What’s more, the unionist community has fractured in post-agreement Northern Ireland and many unionists share a bond with their ancestral kin across the North Channel. An independent Scotland would surely cause them to question their place within the UK and it could lead to the greater dominance of London, hurting an already shaky Stormont Executive.

Rugby Union - RBS 6 Nations Championship 2011 - Scotland v Ireland - Murrayfield Old friends, new circumstances. PA Archive / Press Association Images PA Archive / Press Association Images / Press Association Images

Southern Ireland wouldn’t be immune from the tremors of an independent Scotland though and Enda Kenny’s TBSCITWIWTDB mantra could be under threat.

A central plank of Salmond’s plan is to make Scotland an inviting place for inward investment and a cut in corporation tax to 17% is part of it. Although still higher than Ireland’s 12.5% rate, our low-tax English-speaking niche would have a challenger.

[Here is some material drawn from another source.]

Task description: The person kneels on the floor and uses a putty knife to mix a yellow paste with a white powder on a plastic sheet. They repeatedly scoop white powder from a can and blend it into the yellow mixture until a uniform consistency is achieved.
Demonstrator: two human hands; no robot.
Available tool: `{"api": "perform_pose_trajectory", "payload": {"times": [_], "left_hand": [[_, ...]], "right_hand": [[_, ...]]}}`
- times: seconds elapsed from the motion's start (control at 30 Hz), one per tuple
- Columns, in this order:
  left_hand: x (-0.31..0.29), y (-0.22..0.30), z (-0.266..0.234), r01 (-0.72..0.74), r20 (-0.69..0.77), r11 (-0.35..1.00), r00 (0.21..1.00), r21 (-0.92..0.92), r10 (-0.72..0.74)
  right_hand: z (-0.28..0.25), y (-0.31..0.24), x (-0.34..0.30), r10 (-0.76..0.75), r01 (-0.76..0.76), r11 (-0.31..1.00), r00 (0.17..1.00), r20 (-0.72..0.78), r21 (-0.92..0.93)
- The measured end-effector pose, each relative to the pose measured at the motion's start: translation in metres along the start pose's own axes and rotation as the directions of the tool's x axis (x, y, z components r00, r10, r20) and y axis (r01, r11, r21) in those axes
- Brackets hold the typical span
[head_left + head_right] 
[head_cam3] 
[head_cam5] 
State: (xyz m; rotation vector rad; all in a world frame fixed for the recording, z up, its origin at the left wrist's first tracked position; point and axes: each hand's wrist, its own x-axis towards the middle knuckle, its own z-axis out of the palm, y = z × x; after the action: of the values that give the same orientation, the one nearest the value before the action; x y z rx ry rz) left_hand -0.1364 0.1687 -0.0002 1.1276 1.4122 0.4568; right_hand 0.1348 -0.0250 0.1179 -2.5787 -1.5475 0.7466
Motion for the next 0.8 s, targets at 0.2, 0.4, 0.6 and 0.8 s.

Scotland leaving the UK would also make a UK exit from the EU more likely. There’s an ‘in-out’ referendum on that planned for 2017 and Scottish independence would certainly be a boon to the eurosceptics in the Conservative Party and, of course, in Ukip.

One more thing. If the Scots do vote Yes, the SNP have said that they want their ‘Independence Day’ to be on 24 March 2016, a historically significant day for Scotland.

That day is also Easter Thursday, right in the middle of when Ireland will be holding its Easter Rising commemorations.

For now, all that is in the realm of the hypothetical though. It’s now a decision for the people and it remains to be seen if they listen to the words of their unofficial national anthem, ‘Flower of Scotland’.

 But we can still rise now, And be the nation again.